(Entries taken from a collection)
- - - - -

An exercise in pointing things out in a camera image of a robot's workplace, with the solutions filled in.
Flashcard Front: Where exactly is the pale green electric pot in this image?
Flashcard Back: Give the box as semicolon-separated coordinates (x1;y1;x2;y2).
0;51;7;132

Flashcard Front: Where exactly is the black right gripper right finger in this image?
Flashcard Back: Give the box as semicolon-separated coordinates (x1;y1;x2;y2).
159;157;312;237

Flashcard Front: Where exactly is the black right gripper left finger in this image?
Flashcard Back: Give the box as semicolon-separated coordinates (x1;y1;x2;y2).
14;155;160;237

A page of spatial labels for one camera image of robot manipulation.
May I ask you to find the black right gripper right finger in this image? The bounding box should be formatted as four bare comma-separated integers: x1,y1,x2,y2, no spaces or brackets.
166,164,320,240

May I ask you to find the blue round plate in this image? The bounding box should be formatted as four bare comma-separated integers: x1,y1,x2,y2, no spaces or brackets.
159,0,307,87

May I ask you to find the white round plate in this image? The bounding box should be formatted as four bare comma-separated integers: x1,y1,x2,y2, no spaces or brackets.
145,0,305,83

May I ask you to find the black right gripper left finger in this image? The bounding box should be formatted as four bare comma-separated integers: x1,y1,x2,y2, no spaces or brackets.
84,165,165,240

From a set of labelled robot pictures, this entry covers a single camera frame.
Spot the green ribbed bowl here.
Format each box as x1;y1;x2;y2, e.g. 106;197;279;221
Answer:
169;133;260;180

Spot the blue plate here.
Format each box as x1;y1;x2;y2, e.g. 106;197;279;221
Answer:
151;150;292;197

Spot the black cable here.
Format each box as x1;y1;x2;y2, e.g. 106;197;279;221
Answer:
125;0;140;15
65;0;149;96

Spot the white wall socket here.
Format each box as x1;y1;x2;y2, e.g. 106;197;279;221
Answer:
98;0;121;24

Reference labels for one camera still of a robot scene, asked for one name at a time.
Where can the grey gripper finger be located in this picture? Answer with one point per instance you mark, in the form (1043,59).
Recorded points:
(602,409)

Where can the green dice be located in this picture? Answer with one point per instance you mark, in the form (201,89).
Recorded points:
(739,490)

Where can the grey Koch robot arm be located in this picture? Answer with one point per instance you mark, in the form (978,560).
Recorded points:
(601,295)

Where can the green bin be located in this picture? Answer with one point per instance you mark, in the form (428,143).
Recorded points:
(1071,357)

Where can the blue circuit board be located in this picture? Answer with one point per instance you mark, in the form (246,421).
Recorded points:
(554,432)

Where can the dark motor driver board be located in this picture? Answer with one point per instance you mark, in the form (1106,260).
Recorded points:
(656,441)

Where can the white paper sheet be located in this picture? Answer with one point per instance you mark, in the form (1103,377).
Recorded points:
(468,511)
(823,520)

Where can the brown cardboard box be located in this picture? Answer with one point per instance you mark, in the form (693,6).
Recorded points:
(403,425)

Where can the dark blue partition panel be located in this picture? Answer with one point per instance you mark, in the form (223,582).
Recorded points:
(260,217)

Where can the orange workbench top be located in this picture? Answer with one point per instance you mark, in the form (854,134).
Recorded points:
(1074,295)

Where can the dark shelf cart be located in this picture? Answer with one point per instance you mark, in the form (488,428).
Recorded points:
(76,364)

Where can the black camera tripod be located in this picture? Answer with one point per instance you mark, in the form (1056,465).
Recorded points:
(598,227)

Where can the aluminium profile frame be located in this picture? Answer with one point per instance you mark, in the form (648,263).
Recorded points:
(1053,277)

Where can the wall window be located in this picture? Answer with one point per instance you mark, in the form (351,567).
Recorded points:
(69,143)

- - - - -

Exercise goal: Word for word, write out all of the entries.

Result for this task:
An exercise in pointing things out in a camera image of a robot's workplace, with the solutions filled in.
Flashcard Front: Where exactly is the pale green electric pot in this image?
Flashcard Back: Give the box as semicolon-separated coordinates (x1;y1;x2;y2).
0;51;7;132

Flashcard Front: Where exactly is the black right gripper right finger in this image?
Flashcard Back: Give the box as semicolon-separated coordinates (x1;y1;x2;y2).
159;157;312;237

Flashcard Front: Where exactly is the black right gripper left finger in this image?
Flashcard Back: Give the box as semicolon-separated coordinates (x1;y1;x2;y2).
14;155;160;237

A page of spatial labels for one camera image of robot manipulation.
May I ask you to find the black right gripper right finger in this image? The bounding box should be formatted as four bare comma-separated integers: x1,y1,x2,y2, no spaces or brackets.
166,164,320,240

May I ask you to find the blue round plate in this image? The bounding box should be formatted as four bare comma-separated integers: x1,y1,x2,y2, no spaces or brackets.
159,0,307,87

May I ask you to find the white round plate in this image? The bounding box should be formatted as four bare comma-separated integers: x1,y1,x2,y2, no spaces or brackets.
145,0,305,83

May I ask you to find the black right gripper left finger in this image? The bounding box should be formatted as four bare comma-separated integers: x1,y1,x2,y2, no spaces or brackets.
84,165,165,240

From a set of labelled robot pictures, this entry covers a single camera frame.
Spot the green ribbed bowl here.
Format each box as x1;y1;x2;y2, e.g. 106;197;279;221
Answer:
169;133;260;180

Spot the blue plate here.
Format each box as x1;y1;x2;y2, e.g. 106;197;279;221
Answer:
151;150;292;197

Spot the black cable here.
Format each box as x1;y1;x2;y2, e.g. 106;197;279;221
Answer:
125;0;140;15
65;0;149;96

Spot the white wall socket here.
Format each box as x1;y1;x2;y2, e.g. 106;197;279;221
Answer:
98;0;121;24

Reference labels for one camera still of a robot scene, asked for one name at a time.
Where can the grey gripper finger be located in this picture? Answer with one point per instance you mark, in the form (1043,59).
Recorded points:
(602,409)

Where can the green dice be located in this picture? Answer with one point per instance you mark, in the form (201,89).
Recorded points:
(739,490)

Where can the grey Koch robot arm be located in this picture? Answer with one point per instance you mark, in the form (978,560).
Recorded points:
(601,295)

Where can the green bin be located in this picture? Answer with one point per instance you mark, in the form (428,143).
Recorded points:
(1071,357)

Where can the blue circuit board be located in this picture? Answer with one point per instance you mark, in the form (246,421).
Recorded points:
(554,432)

Where can the dark motor driver board be located in this picture? Answer with one point per instance you mark, in the form (1106,260).
Recorded points:
(656,441)

Where can the white paper sheet be located in this picture? Answer with one point per instance you mark, in the form (1103,377).
Recorded points:
(468,511)
(823,520)

Where can the brown cardboard box be located in this picture? Answer with one point per instance you mark, in the form (693,6).
Recorded points:
(403,425)

Where can the dark blue partition panel be located in this picture? Answer with one point per instance you mark, in the form (223,582).
Recorded points:
(260,217)

Where can the orange workbench top be located in this picture? Answer with one point per instance you mark, in the form (854,134).
Recorded points:
(1074,295)

Where can the dark shelf cart be located in this picture? Answer with one point per instance you mark, in the form (488,428).
Recorded points:
(76,364)

Where can the black camera tripod be located in this picture? Answer with one point per instance you mark, in the form (1056,465).
Recorded points:
(598,227)

Where can the aluminium profile frame be located in this picture? Answer with one point per instance you mark, in the form (648,263).
Recorded points:
(1053,277)

Where can the wall window be located in this picture? Answer with one point per instance you mark, in the form (351,567).
Recorded points:
(69,143)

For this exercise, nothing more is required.